FORT WORTH — The city of Saginaw wanted to widen an east-west thoroughfare from three lanes to six with a divided median.
Even though it combined more than $7 million in federal funds and matching dollars in the 2006 Tarrant County bond program, the city of 19,000, which has a budget of $30 million, is finding it difficult to come up with its share of the money for the project.
Now, Saginaw plans to take the Longhorn Road project back to the county commissioners to request a scaled-back version that would instead widen it to four, undivided lanes.
"The escalating costs, since the concept of the projects were done back in 2005, have made it too expensive right now," said Dolph Johnson, assistant city manager and finance director.
"The city’s share is about $1 million more than what we had expected. It would be difficult for us to come up with the difference."
Rising construction costs, tightening municipal budgets and a national credit crunch are preventing some Tarrant County cities from tapping into $140 million in matching road funds in the bond package that was approved by voters in 2006.
About 90 percent of the transportation projects in the $433 million program have been delayed at least a year. Some have been delayed as long as three years.
And several cities are coming back to the county commissioners, asking to scale back or otherwise alter their project plans to make them affordable.
Commissioner Gary Fickes warns that the problem could get worse as city budgets tighten and construction costs continue to rise.
"Time is killing them," he said during a recent discussion of the project delays. "I think the longer this goes on, the worse it is going to get."
The 2006 bond program set aside money to match cities’ contribution for road projects that would reduce congestion, ease traffic problems and improve air quality. Under the program, cities must cover the costs of inflation.
Since 2005, the cost of concrete has risen about 20 percent; the cost of steel about 83 percent; and the cost of asphalt paving mixtures about 107 percent, according to Labor Department commodity data.
"They submitted the projected costs in 2005, but those estimates were pre-Katrina, Rita and Ike," said Renee Lamb, Tarrant County transportation director. "The rising cost is the reason for some of the delays, according to what cities have told us. Some of the cities are awaiting bond elections this November to come up with their portion of these projects."
She said the financial crisis may make it difficult for cities to borrow money in the near future.
"I’m sure that the financial side is playing a factor in some of these delays, but it is not in anyone’s best interest to delay because construction costs are not going to go down anytime soon," Lamb said.
Tarrant County Administrator G.K. Maenius said some cities have already set aside money for the road projects and others may not issue debt until after the financial crisis passes.

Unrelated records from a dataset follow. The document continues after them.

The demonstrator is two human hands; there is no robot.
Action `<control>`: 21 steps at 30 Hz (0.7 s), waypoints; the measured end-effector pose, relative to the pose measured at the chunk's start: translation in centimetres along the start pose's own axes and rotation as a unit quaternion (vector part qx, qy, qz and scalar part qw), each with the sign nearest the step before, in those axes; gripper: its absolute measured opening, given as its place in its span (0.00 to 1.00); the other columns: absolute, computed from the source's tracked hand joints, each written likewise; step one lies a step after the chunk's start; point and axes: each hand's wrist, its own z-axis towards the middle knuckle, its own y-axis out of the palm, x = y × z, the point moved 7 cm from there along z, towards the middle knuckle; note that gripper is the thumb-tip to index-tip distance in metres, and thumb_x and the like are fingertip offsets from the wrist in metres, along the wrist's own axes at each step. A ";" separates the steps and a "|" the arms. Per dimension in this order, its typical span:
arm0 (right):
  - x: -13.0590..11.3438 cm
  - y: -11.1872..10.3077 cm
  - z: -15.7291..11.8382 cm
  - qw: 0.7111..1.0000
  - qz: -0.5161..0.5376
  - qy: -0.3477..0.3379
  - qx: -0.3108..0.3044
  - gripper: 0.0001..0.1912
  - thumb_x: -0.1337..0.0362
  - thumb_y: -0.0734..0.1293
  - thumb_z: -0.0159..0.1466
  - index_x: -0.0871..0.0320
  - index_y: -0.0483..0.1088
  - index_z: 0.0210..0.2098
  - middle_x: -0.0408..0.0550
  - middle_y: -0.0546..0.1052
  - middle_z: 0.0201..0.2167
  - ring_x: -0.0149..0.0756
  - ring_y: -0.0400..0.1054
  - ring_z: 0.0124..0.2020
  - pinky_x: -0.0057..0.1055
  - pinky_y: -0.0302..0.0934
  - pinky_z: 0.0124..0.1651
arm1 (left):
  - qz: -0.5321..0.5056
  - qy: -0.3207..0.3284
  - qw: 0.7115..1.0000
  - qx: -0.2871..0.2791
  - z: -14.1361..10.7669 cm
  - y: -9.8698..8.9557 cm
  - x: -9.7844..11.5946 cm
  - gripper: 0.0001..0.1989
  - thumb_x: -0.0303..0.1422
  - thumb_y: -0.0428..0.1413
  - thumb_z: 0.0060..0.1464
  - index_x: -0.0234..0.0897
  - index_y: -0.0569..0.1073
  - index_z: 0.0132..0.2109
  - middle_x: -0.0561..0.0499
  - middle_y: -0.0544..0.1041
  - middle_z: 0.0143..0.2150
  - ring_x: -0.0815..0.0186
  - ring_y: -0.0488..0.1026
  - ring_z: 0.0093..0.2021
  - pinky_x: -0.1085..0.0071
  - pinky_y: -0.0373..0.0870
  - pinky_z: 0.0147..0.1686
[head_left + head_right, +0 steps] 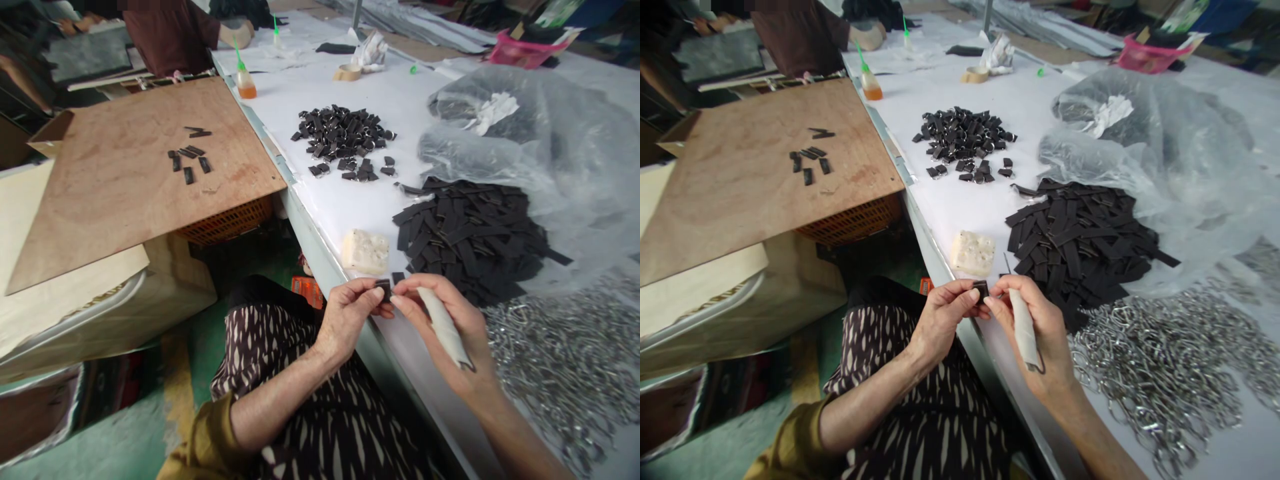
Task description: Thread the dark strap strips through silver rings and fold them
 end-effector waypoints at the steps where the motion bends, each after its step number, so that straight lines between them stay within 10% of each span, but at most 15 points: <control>1: 0.1 0.0 0.0 1.000 0.001 0.000 0.002 0.06 0.62 0.66 0.58 0.53 0.66 0.36 0.43 0.74 0.33 0.31 0.69 0.33 0.26 0.64 0.35 | 0.000 0.002 1.000 -0.006 0.0 0.1 0.0 0.08 0.31 0.56 0.51 0.30 0.76 0.35 0.50 0.76 0.26 0.70 0.72 0.25 0.72 0.69 0.34; 21: -0.1 -0.2 0.1 1.000 -0.009 0.006 0.012 0.05 0.62 0.66 0.57 0.52 0.67 0.34 0.44 0.73 0.33 0.34 0.68 0.33 0.27 0.63 0.32 | -0.051 -0.043 0.997 0.038 -0.2 -0.2 -0.6 0.11 0.31 0.64 0.38 0.29 0.73 0.30 0.49 0.76 0.23 0.67 0.73 0.22 0.70 0.69 0.30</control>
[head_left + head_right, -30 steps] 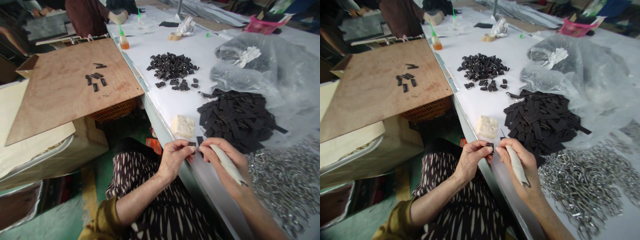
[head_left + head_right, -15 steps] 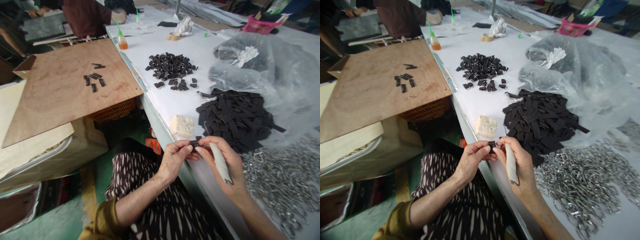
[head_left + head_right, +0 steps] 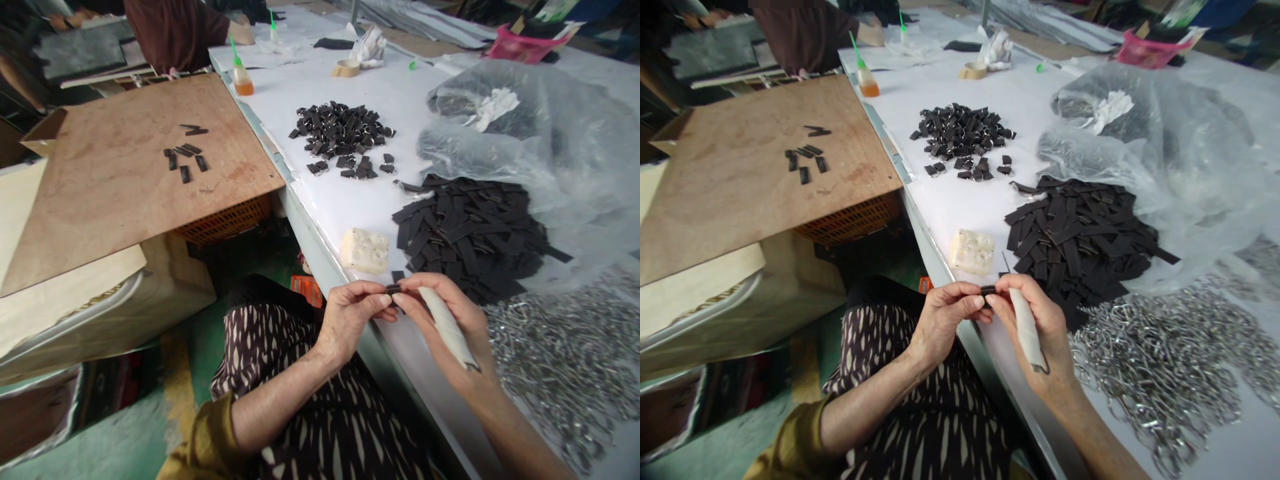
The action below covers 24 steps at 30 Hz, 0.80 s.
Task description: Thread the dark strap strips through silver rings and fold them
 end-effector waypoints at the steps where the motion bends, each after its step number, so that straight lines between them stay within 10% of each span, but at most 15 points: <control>1: 0.1 0.0 0.0 1.000 0.003 0.002 0.003 0.05 0.63 0.66 0.57 0.52 0.67 0.34 0.44 0.73 0.33 0.33 0.68 0.33 0.27 0.63 0.32 | -0.001 0.001 1.000 0.001 0.0 0.0 0.0 0.11 0.31 0.64 0.38 0.30 0.73 0.30 0.50 0.76 0.23 0.68 0.73 0.22 0.70 0.69 0.30; 24: 3.2 -0.3 0.8 0.986 0.120 0.108 -0.030 0.08 0.61 0.72 0.50 0.54 0.69 0.28 0.43 0.73 0.29 0.32 0.66 0.30 0.27 0.60 0.29 | -0.032 -0.086 0.994 -0.060 0.4 0.2 -1.6 0.13 0.33 0.65 0.36 0.29 0.72 0.28 0.48 0.75 0.19 0.65 0.73 0.21 0.70 0.71 0.26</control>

Earlier this year, Tarrant County sold $112 million in bonds as part of the 2006 program, paying 4.36 percent on that debt. The county invested the money in accounts that are earning about 3 percent annually.
Maenius said cities that try to sell bonds, or certificates of obligation, which are typically paid for with property taxes, for capital projects such as road construction may find it difficult.
"It will be a matter of timing, when they go out and try to borrow that money," he said. "A big problem will be that money will only be available to individuals and governments that are credit-worthy. I’m sure the rating agencies are going to be taking a really hard look on any government that they rate."